** Directions for this task **
When you reach the line below that has "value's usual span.", start returning lines exactly, and stop after the line that has "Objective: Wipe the"; skip the pictures.

**** Excerpted data ****

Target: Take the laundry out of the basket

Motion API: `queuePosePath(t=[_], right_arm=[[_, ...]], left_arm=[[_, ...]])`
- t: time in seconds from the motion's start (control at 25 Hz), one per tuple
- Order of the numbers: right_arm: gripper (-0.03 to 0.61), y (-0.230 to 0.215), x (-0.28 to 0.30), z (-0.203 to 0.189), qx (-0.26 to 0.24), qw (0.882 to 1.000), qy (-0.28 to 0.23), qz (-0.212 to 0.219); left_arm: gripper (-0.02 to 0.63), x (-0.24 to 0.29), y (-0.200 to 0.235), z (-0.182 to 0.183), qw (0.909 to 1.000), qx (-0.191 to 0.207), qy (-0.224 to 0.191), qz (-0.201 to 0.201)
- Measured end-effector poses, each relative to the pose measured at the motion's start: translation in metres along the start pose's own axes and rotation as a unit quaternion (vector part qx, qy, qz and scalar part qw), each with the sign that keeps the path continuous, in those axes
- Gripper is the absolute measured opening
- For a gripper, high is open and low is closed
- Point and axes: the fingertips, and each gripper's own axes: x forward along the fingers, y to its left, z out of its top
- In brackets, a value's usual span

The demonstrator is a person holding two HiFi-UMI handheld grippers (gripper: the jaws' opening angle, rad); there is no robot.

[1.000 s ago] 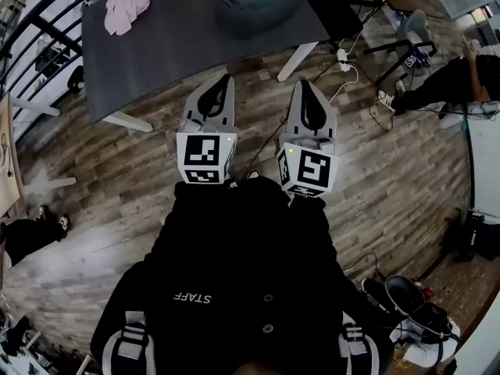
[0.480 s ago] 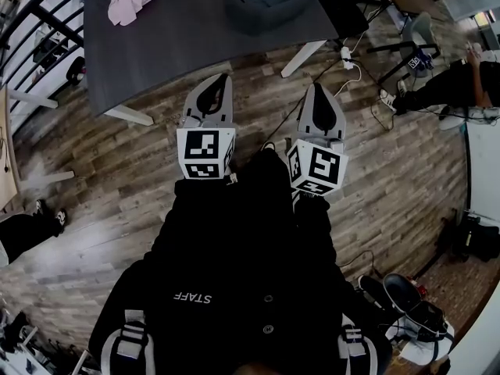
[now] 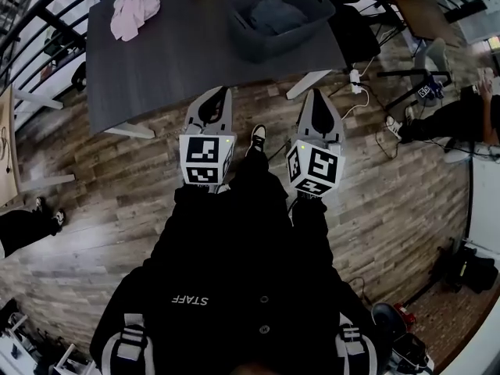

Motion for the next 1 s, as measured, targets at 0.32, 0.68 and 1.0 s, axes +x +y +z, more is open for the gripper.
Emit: queuePosePath(t=[0.32,0.68,1.0], right_arm=[[0.014,-0.067,0.132,0.014,0.007,0.999,0.013,0.036],[0.015,-0.123,0.230,0.004,0.027,0.995,0.049,0.080],[0.015,-0.142,0.279,-0.027,0.052,0.990,0.095,0.094]], left_arm=[[0.002,0.150,-0.004,0.055,0.9999,-0.006,0.015,0.004],[0.002,0.267,-0.027,0.077,0.9982,-0.003,0.058,-0.016],[0.002,0.325,-0.026,0.067,0.9952,-0.001,0.096,-0.017]])
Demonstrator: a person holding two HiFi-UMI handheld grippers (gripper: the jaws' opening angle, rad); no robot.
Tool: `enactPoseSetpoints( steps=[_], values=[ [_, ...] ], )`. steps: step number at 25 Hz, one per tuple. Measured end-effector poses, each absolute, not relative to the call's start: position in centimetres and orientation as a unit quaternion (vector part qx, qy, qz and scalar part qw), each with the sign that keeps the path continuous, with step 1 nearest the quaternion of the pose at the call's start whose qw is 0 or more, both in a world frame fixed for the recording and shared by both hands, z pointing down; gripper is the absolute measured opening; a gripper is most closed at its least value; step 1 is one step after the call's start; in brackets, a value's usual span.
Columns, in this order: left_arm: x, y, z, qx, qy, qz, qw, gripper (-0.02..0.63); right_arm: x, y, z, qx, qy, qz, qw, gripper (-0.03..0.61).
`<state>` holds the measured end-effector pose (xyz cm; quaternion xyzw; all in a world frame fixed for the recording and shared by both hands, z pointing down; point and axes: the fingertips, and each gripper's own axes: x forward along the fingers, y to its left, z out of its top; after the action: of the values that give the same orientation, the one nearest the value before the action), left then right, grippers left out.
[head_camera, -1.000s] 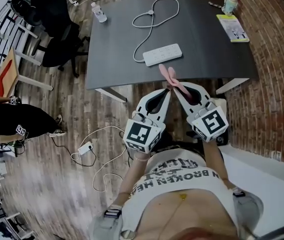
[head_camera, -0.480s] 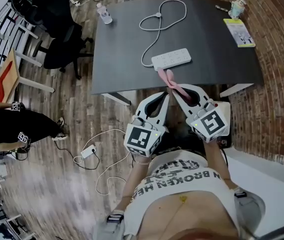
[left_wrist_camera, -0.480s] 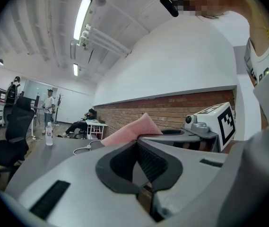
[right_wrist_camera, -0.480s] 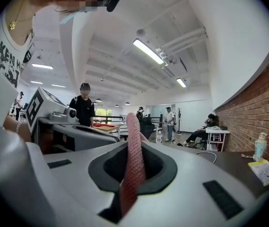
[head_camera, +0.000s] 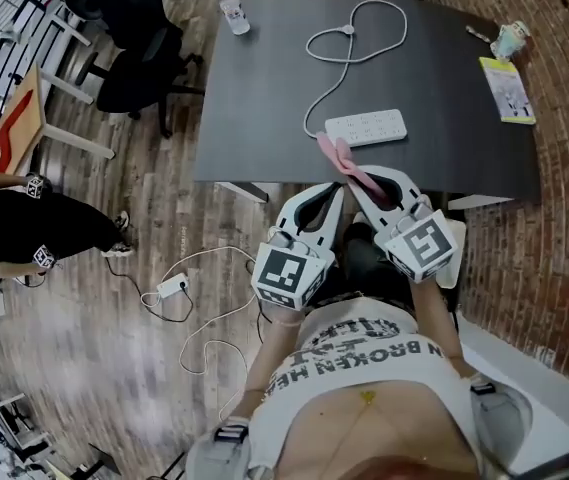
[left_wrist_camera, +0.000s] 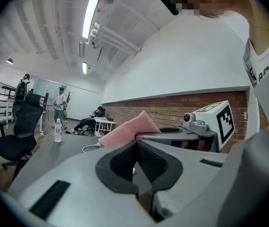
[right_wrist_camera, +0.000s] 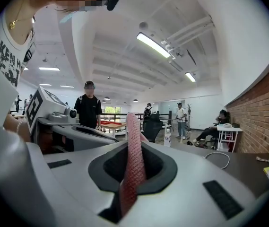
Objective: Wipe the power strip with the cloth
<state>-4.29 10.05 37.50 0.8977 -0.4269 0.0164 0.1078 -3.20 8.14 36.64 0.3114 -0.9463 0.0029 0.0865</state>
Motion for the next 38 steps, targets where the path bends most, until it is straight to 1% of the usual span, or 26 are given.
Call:
enactPoseSetpoints(
  steps=[7,18,27,31,38],
  values=[
    [-3.9,4.7,35.8,0.887,-0.453,0.017,0.093,0.008,-2.8,2.6,35.9,0.290,-0.954,0.007,0.076,0.017],
    [-3.9,-1.3,36.1,0.859,-0.502,0.029,0.098,0.008,-1.4,-4.3,35.3,0.254,-0.964,0.001,0.081,0.017],
    [-3.5,-4.3,36.6,0.838,-0.537,0.040,0.088,0.008,0.2,-6.9,35.6,0.224,-0.972,-0.004,0.074,0.017],
    [-2.4,-5.1,37.7,0.831,-0.546,0.063,0.081,0.008,1.6,-7.5,36.7,0.221,-0.971,0.000,0.089,0.017],
    [-2.5,-6.0,39.0,0.831,-0.544,0.070,0.092,0.008,2.2,-8.5,37.8,0.224,-0.970,0.012,0.091,0.017]
  ],
)
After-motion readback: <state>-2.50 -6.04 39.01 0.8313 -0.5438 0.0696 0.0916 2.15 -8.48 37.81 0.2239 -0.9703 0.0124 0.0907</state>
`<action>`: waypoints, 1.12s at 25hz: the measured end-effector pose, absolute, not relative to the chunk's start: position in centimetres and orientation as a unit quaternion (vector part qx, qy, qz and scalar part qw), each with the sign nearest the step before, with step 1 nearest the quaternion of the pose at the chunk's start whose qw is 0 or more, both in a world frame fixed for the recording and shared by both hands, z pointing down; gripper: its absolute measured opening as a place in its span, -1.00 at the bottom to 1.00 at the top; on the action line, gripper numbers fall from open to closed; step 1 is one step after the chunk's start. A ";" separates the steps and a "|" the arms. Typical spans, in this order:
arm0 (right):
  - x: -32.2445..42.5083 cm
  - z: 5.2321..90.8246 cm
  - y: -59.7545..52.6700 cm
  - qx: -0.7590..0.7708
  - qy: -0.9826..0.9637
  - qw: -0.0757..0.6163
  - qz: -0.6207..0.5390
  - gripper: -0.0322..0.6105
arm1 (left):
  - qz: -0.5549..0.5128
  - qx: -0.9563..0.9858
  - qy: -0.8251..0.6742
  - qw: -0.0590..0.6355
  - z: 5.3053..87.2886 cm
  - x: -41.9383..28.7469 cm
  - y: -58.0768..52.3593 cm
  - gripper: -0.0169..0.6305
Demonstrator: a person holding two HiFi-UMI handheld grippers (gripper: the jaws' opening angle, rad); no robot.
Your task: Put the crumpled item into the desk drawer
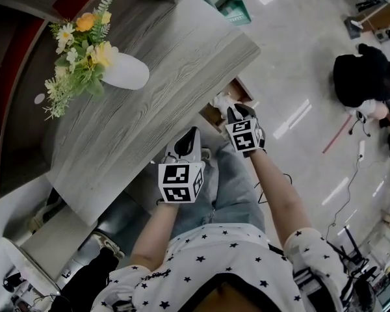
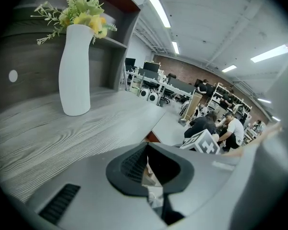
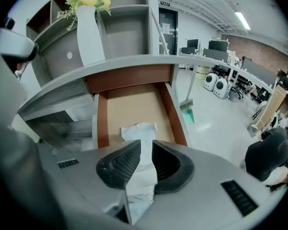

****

** Response box **
Tool: `enactPoseSetpoints( steps=[_], values=[ [_, ...] ], )`. steps: step number at 25 Hz, one per tuple. Measured end-effector poses, each absolute, not relative to the call's start: position in centimetres and orientation as a unit quaternion (vector part qx, qy, qz and scalar part qw), each with the sign that keeps the path continuous, with step 1 nearest the quaternion of the pose at the call's start whose qw is 0 or more, both in a world frame fixed for the recording and shared by both hands, z pointing down; gripper is the absolute measured opening; a gripper is most closed at its least value; step 1 is one step after the call's start; in brackets, a value's usual span.
Columns, in this order: left_arm: x, y, z, qx, qy, qz, qw, gripper (-0.02..0.63); right_arm: x, y, z, qx, qy, qz, qw, gripper (-0.03..0.61).
`<state>` holds the measured end-effector pose (xyz cm; quaternion xyzw; all in a world frame fixed for the recording and shared by both hands, z pointing down; point and axes: the fingertips, and each gripper's own axes: x forward along the fingers, y to its left, z out of its top; after the action: of the values that give the same orientation, the one nearest the value before the action), left then right, grippers left out.
[head_camera, -1.000s] 
[head_camera, -0.480s] 
[left_wrist_camera, -0.480s] 
[right_wrist_camera, -0.480s] 
[head_camera, +0.000s] 
[left_wrist_camera, +0.000s] 
[right_wrist_camera, +0.000s] 
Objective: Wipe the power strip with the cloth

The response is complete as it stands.